§ TASK OBJECTIVE
From the line that has "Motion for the" down to the final line of the listing below, transcribe every line exactly, and only those.

§ INFORMATION PROVIDED
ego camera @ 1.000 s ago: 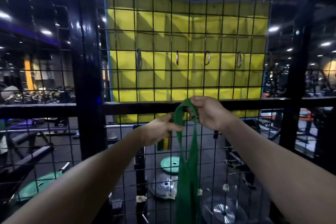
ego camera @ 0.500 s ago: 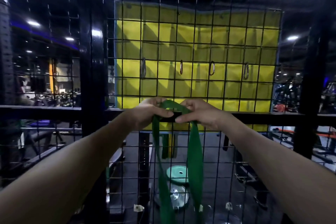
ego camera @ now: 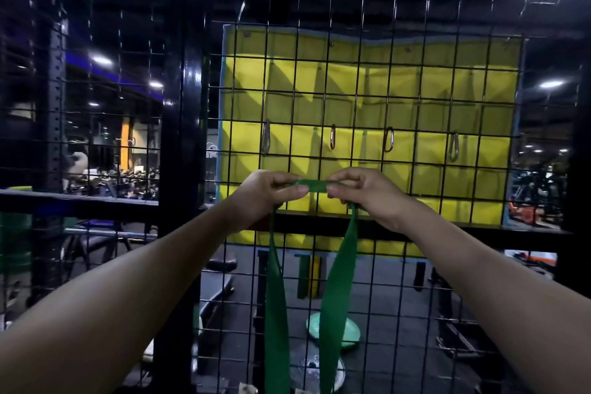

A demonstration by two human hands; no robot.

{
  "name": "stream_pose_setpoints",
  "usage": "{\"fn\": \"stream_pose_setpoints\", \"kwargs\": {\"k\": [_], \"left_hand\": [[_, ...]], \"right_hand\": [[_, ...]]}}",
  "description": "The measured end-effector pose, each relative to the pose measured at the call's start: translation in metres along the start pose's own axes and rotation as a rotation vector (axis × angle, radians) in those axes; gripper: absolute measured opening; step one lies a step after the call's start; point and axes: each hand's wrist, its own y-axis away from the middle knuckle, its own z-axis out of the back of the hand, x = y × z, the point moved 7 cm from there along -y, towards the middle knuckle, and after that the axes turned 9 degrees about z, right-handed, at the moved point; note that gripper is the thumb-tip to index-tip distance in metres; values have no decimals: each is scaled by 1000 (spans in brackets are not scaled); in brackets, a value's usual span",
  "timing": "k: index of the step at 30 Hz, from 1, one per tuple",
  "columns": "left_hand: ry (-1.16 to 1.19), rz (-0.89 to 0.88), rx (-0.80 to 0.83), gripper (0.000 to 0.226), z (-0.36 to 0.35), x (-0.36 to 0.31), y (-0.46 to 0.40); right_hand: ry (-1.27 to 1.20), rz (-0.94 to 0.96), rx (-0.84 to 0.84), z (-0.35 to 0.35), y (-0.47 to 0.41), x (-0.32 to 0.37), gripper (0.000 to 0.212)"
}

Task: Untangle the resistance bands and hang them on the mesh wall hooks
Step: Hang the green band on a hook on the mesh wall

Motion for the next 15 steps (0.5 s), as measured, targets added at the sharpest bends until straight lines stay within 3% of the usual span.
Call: {"fn": "stream_pose_setpoints", "kwargs": {"k": [5, 8, 10, 15], "left_hand": [[-41, 2, -130, 20, 7, -4, 0], [-98, 32, -145, 17, 9, -6, 0], [-131, 85, -144, 25, 11, -4, 0], [38, 196, -127, 53, 21, 8, 3]], "right_hand": [[79, 51, -86, 2, -12, 9, 3], [96, 81, -141, -3, -23, 12, 8], [86, 98, -186, -8, -29, 14, 5], [31, 141, -168, -29, -46, 22, 3]]}}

§ OUTPUT FOR THIS TASK
Motion for the next 15 steps (0.5 s), as measured, targets added at the sharpest bends until straight lines stay within 3% of the usual span.
Call: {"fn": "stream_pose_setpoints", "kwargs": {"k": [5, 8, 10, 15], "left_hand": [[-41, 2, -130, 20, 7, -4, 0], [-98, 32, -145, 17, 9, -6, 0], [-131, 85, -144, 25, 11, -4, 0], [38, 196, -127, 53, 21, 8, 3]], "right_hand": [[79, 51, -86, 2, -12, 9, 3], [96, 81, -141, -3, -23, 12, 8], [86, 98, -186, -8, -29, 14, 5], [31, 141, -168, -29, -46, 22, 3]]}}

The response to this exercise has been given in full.